Exercise – The entire listing, reproduced exactly and stripped of images, is the expected output.

Given information –
= = = = =

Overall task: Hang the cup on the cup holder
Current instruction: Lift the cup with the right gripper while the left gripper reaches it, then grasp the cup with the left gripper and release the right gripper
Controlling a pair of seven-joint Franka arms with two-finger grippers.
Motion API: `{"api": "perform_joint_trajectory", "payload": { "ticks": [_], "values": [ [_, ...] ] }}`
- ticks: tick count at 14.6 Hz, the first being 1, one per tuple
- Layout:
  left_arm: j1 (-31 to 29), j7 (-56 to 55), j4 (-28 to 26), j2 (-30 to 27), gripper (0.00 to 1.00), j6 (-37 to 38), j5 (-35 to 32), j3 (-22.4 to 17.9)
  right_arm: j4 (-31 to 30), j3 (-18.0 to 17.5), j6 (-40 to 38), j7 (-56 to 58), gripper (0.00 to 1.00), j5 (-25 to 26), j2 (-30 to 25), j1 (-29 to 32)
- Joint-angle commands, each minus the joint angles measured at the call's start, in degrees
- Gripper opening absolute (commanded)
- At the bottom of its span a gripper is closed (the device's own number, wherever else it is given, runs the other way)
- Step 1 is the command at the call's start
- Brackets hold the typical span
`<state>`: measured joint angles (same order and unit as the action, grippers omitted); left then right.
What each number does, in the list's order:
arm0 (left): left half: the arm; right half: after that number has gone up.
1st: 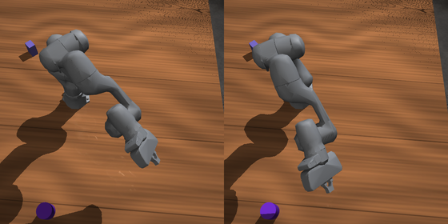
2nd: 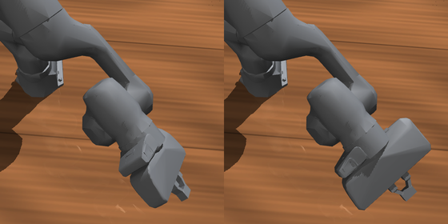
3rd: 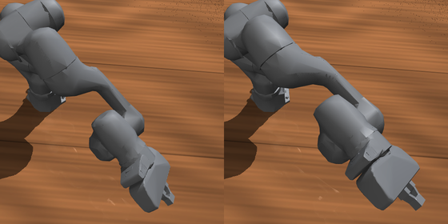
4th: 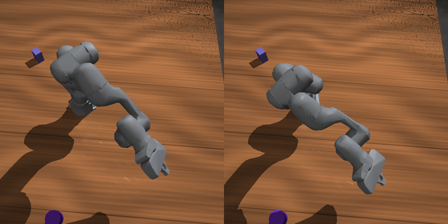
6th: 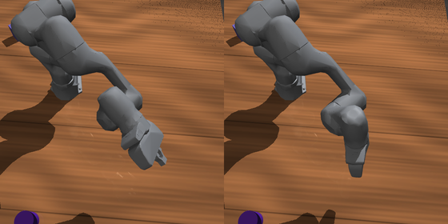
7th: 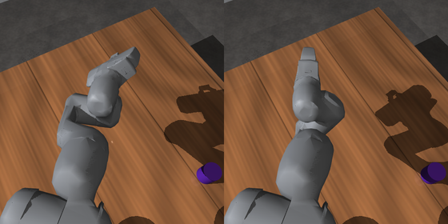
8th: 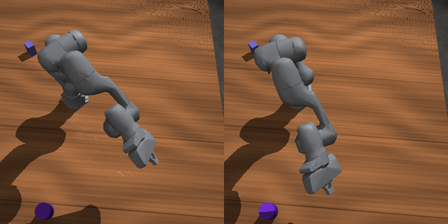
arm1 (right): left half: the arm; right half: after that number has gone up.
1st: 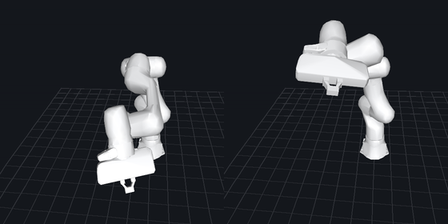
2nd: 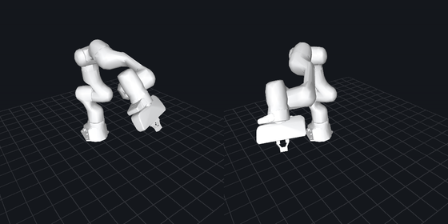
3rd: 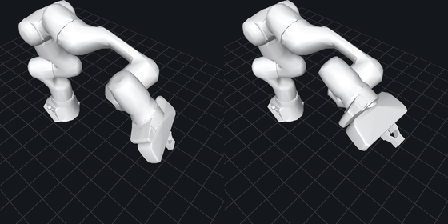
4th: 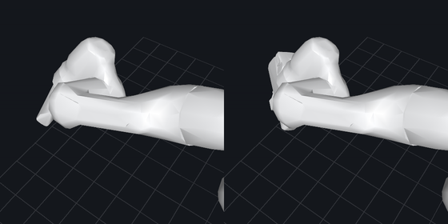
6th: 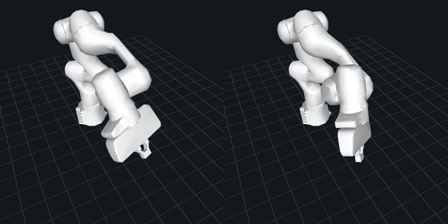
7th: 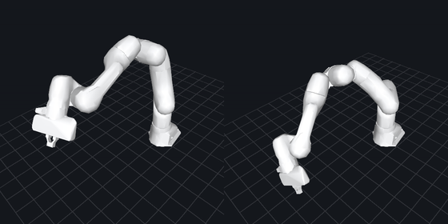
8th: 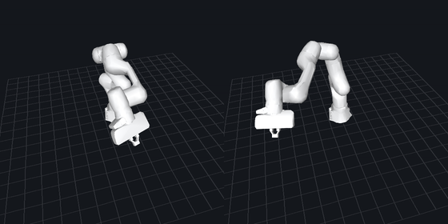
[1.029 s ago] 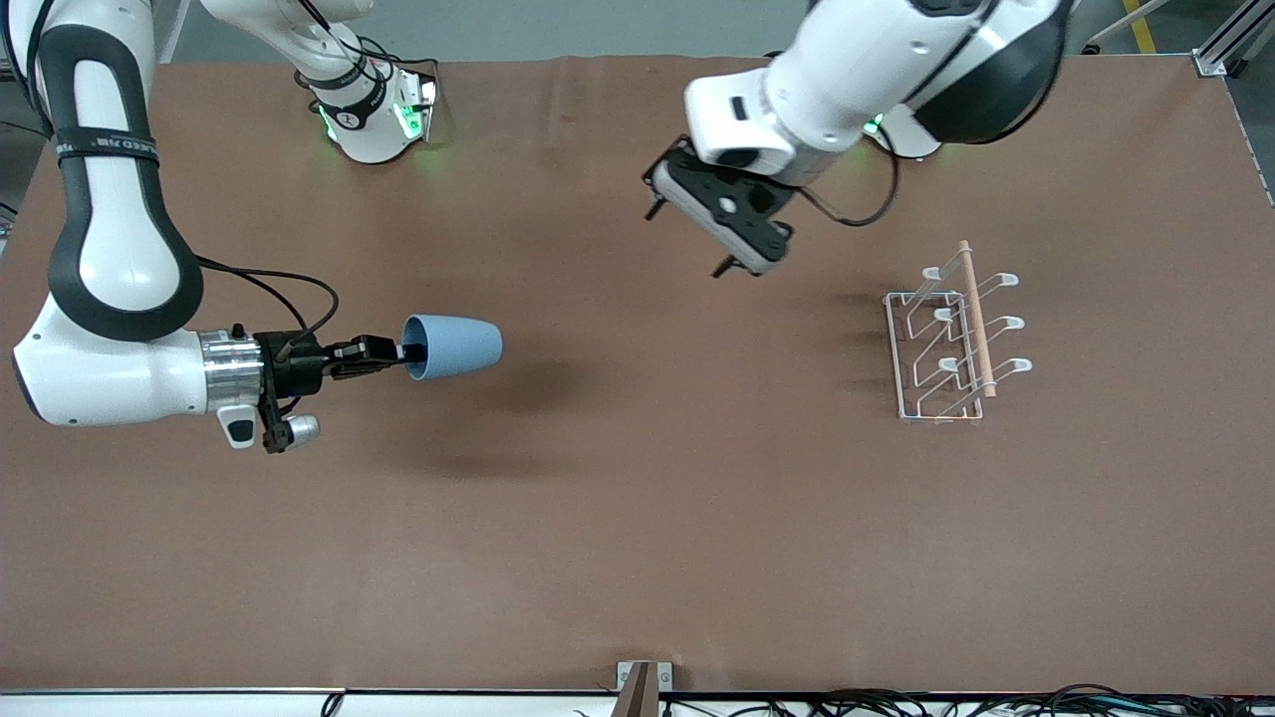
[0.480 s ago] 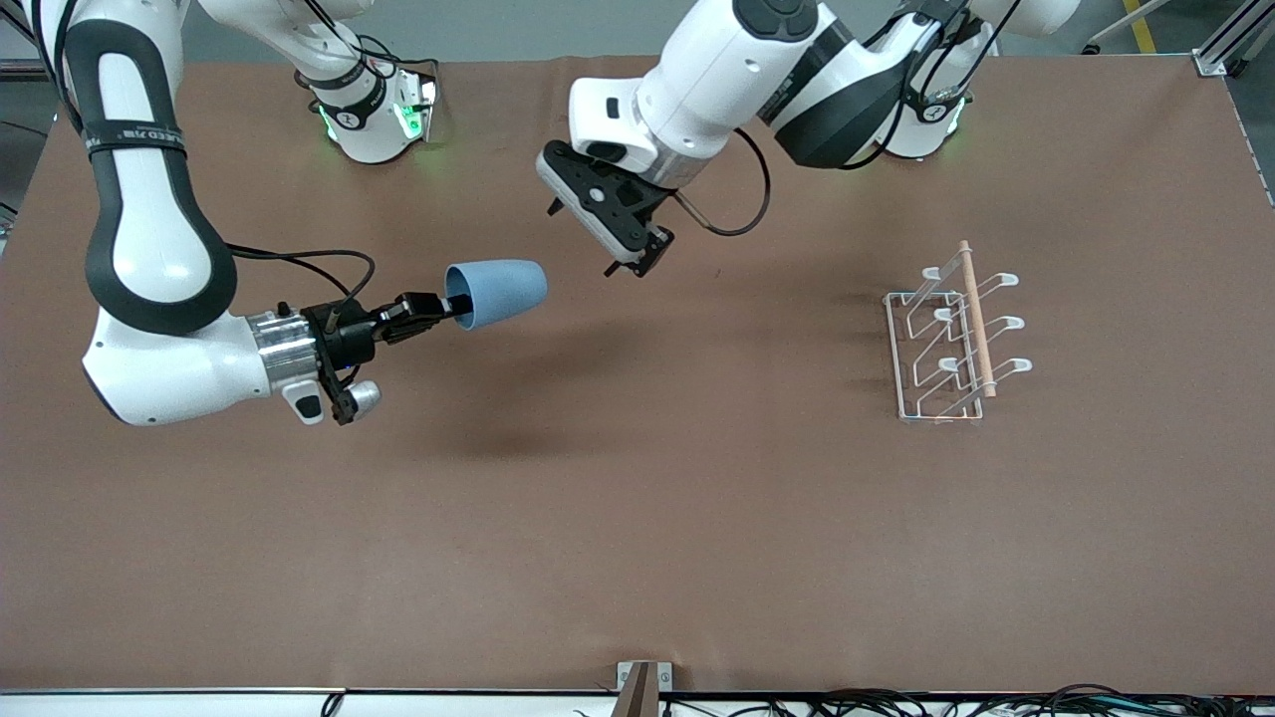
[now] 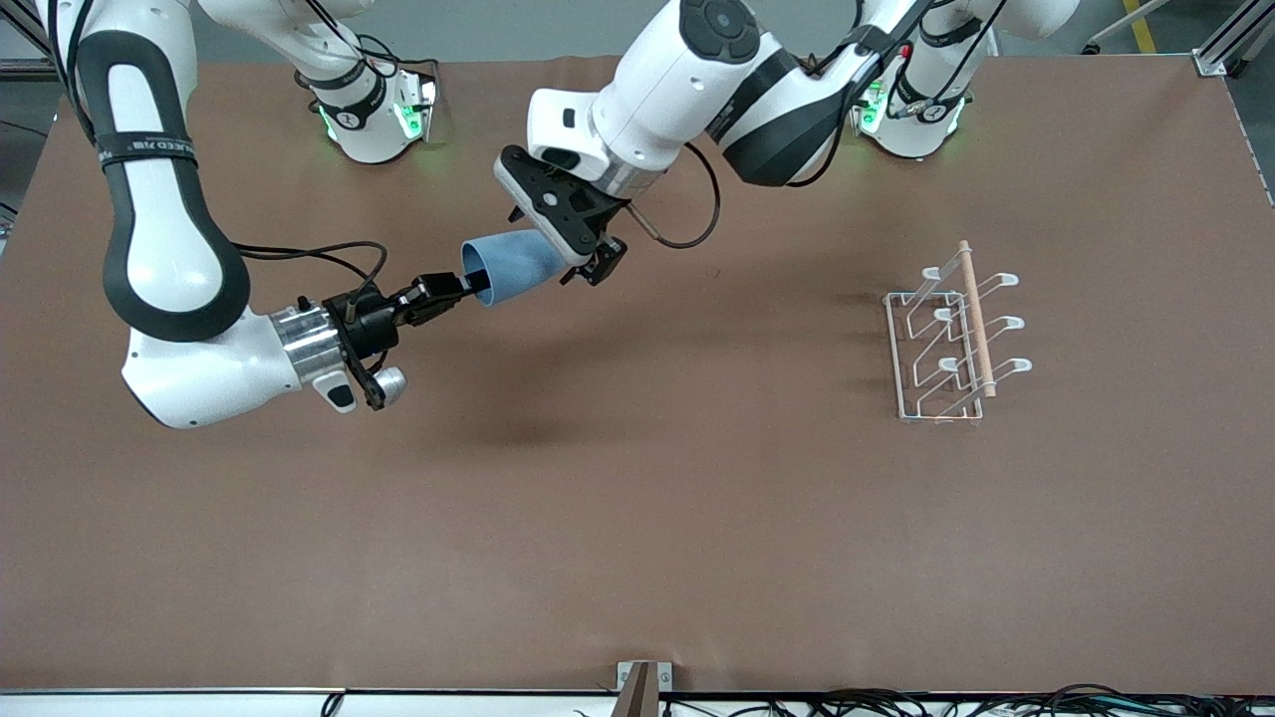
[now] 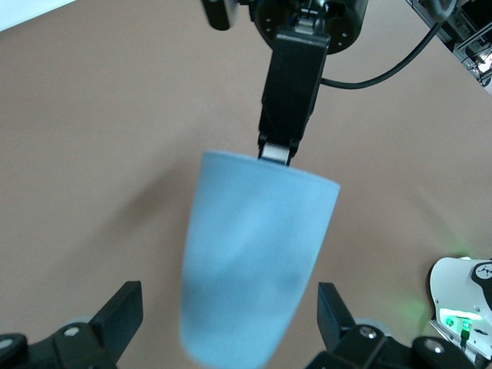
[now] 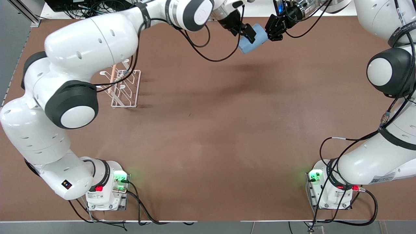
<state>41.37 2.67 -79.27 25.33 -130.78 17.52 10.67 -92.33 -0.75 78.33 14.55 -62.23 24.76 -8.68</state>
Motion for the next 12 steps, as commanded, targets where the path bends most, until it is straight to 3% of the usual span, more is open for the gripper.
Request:
{"api": "perform_joint_trajectory", "payload": {
  "ticks": [1, 6, 7, 9, 10, 11, 12],
  "values": [
    [1.17, 0.76, 1.92, 1.91, 1.0, -1.05, -0.29, -0.47, -0.57, 0.31, -0.99, -0.05, 0.01, -3.51, 0.02, -0.46],
    [3.19, 0.58, 1.75, 3.68, 0.99, -4.13, -3.79, -0.47, -0.57, 0.31, -0.99, -0.13, 0.02, -4.91, 0.2, -0.9],
    [3.19, 0.5, 1.66, 3.59, 0.9, -4.04, -5.64, -0.47, -0.57, 0.31, -0.99, -0.13, 0.02, -5.09, 0.2, -0.9],
    [3.28, 0.06, 1.66, 3.76, 0.44, -3.96, -7.85, -0.47, -0.57, 0.31, -0.99, -0.13, 0.04, -5.09, 0.29, -0.9],
    [3.19, 0.05, 1.57, 3.59, 0.32, -3.52, -8.38, -0.56, -0.57, 0.31, -0.9, -0.13, 0.05, -5.09, 0.29, -0.9],
    [3.19, 0.14, 1.4, 3.33, 0.28, -3.08, -10.03, -0.56, -0.57, 0.39, -0.99, -0.22, 0.11, -5.09, 0.29, -0.9],
    [3.1, 0.06, 1.57, 3.15, 0.27, -0.81, -11.97, -0.56, -0.57, 0.31, -0.99, -1.01, 0.5, -5.09, 0.37, -0.73]
  ]
}}
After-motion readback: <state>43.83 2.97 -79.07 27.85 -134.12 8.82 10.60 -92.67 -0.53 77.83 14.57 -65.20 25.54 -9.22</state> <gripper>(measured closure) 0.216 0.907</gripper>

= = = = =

Expected answer –
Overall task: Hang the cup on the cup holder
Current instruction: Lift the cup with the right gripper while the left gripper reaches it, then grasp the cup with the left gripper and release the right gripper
Controlling a pair of seven-joint Franka arms with two-finger grippers.
Motion API: `{"api": "perform_joint_trajectory", "payload": { "ticks": [_], "values": [ [_, ...] ] }}`
- ticks: tick count at 14.6 Hz, the first being 1, one per tuple
- Layout:
  left_arm: j1 (-31 to 29), j7 (-56 to 55), j4 (-28 to 26), j2 (-30 to 27), gripper (0.00 to 1.00), j6 (-37 to 38), j5 (-35 to 32), j3 (-22.4 to 17.9)
  right_arm: j4 (-31 to 30), j3 (-18.0 to 17.5), j6 (-40 to 38), j7 (-56 to 58), gripper (0.00 to 1.00), j5 (-25 to 26), j2 (-30 to 25), j1 (-29 to 32)
- Joint-angle commands, each minus the joint angles measured at the call's start, in degrees
- Gripper opening absolute (commanded)
- At the bottom of its span a gripper is closed (the device's own number, wherever else it is given, runs the other way)
- Step 1 is the command at the call's start
- Brackets hold the typical span
`<state>`: measured joint angles (same order and unit as the action, grippers omitted); left then right.
What each number does, in the list's order:
arm0 (left): left half: the arm; right half: after that number has gone up.
1st: 
2nd: 
3rd: 
4th: 
6th: 
7th: 
8th: 
arm1 (right): left half: the arm; right half: after that number has gone up.
1st: 
2nd: 
3rd: 
4th: 
6th: 
7th: 
8th: 
[1.029 s ago] 
[0.480 s ago] 
[now] 
[now] 
[now] 
<state>41.37 2.67 -79.27 25.33 -130.78 17.52 10.67 -92.33 -0.75 78.33 14.55 -62.23 24.76 -8.68</state>
Motion for the next 12 steps, as commanded, targets where the path bends most, until it is straight to 3% of the usual span, more is open for the gripper.
Request:
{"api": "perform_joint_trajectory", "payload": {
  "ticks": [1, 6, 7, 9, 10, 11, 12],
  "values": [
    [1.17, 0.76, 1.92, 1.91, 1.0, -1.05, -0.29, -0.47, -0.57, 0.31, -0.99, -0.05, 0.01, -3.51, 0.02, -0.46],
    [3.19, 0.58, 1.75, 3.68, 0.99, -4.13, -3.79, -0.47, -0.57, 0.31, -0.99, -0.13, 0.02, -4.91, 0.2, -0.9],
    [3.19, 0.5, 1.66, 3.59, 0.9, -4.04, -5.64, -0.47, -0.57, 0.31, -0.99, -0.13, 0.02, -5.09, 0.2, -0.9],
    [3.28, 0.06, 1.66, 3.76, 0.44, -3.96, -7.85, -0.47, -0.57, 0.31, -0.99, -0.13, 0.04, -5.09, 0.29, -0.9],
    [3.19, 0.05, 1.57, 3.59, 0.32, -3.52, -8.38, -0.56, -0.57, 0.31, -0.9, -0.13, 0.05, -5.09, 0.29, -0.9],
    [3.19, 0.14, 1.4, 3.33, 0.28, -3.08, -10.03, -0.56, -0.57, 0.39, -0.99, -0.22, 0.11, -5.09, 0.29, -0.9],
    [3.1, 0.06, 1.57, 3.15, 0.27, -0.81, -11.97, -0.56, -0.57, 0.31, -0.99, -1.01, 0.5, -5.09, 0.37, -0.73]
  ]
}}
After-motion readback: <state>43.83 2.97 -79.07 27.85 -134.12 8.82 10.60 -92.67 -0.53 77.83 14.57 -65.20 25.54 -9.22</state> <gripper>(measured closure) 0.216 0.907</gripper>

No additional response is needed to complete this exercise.